The postwar order among these groups has been fragile — they fought themselves to exhaustion, and then under Syria's heavy hand took a breather and found ways to coexist. But the final shape of the Lebanese political order has never been concluded, a proper dialogue among Lebanon's diverse factions prevented, over the years, by perennial crises in the form of the civil war, the Israeli invasion and the Syrian occupation.

Syria has cultivated politicians from all ends of the sectarian divide, while also dominating Lebanon's own intelligence and security services. But it is more than some nostalgic Greater Syria concept that has driven Damascus to keep a tight hold on affairs in Lebanon. There are certainly economic benefits for Syria to maintain control over its economically dynamic neighbor whose progress and integration into the world economy puts Syria's own decrepit economy to shame.

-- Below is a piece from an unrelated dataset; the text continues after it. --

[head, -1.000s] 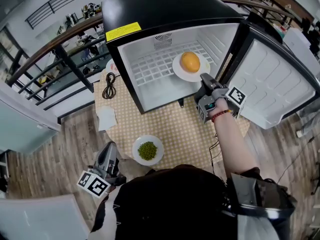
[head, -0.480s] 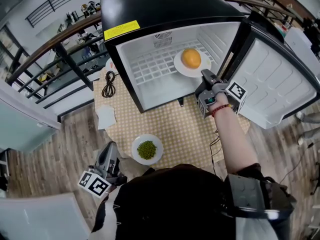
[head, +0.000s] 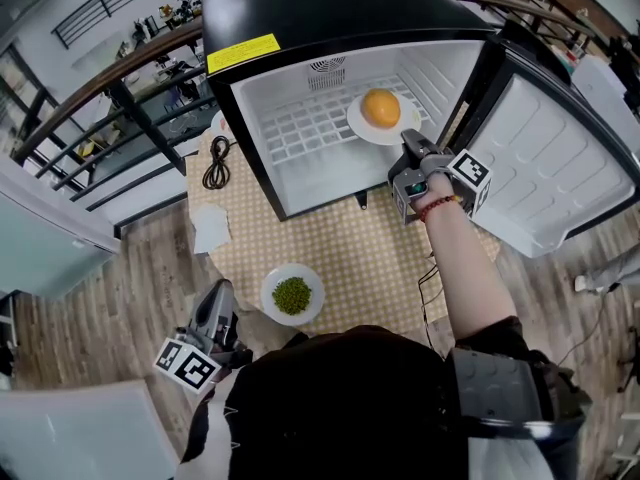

But Lebanon's primary importance to Damascus is its value as a strategic trump card. The organizing principle of Syrian foreign policy over the past four decades has been to find ways of pressuring Israel to return the Golan Heights, occupied by Israel since the war of 1967. Syria's presence in Lebanon, and particularly its support for the Iran-backed Hezbollah militia, became its key strategic bargaining chips with Israel — although Syria's own mostly obsolete Soviet-equipped military was no match for the Israeli Defense Force, its Lebanese proxies have posed a constant security on Israel's northern border for the past quarter century. Losing Lebanon would strip a regime already dangerously isolated within the Arab world of the last of its leverage in dealing with Israel.

If some in the Syrian regime had calculated that killing Hariri would send a message of that Syria was the indispensable guarantor of peace, that would have been a dangerous miscalculation — a panicky response to mounting pressure to leave Lebanon to the Lebanese. If anything, now, that pressure is likely to grow. But the government in Damascus, or some elements of it, may well be feeling cause for panic. Syria is isolated diplomatically and under fire from the Bush administration, which accuses Damascus of doing too little to curb the flow of men and money to insurgents in Iraq, and demands an end to Syria's backing for Hezbollah and the Palestinian militants of Hamas and Islamic Jihad. Domestically, its stagnant economy raises the pressure on a regime dominated by a small ethnic minority (the Allawites) trading on a long bankrupted Baathist ideology. Its international economic and diplomatic isolation, combined with the strategic blow of losing its hold on Lebanon while Israel and the Palestinians restart their peace process could leave the regime dangerously vulnerable to gradual internal collapse.

If Syria was involved, the move would represent an act of uncharacteristically brazen recklessness on the part of a regime instinctively cautious in matters involving its own survival. Syria had reportedly been directly warned by both France and the U.S. in recent weeks to refrain from intervening in Lebanese politics in the run-up to May's elections. Now, it has become the focus of discussion in response to the Hariri killing at the UN Security Council. If Damascus had no hand in the assassination of Rafik Hariri, then it has an overwhelming interest in finding the real killer as soon as possible.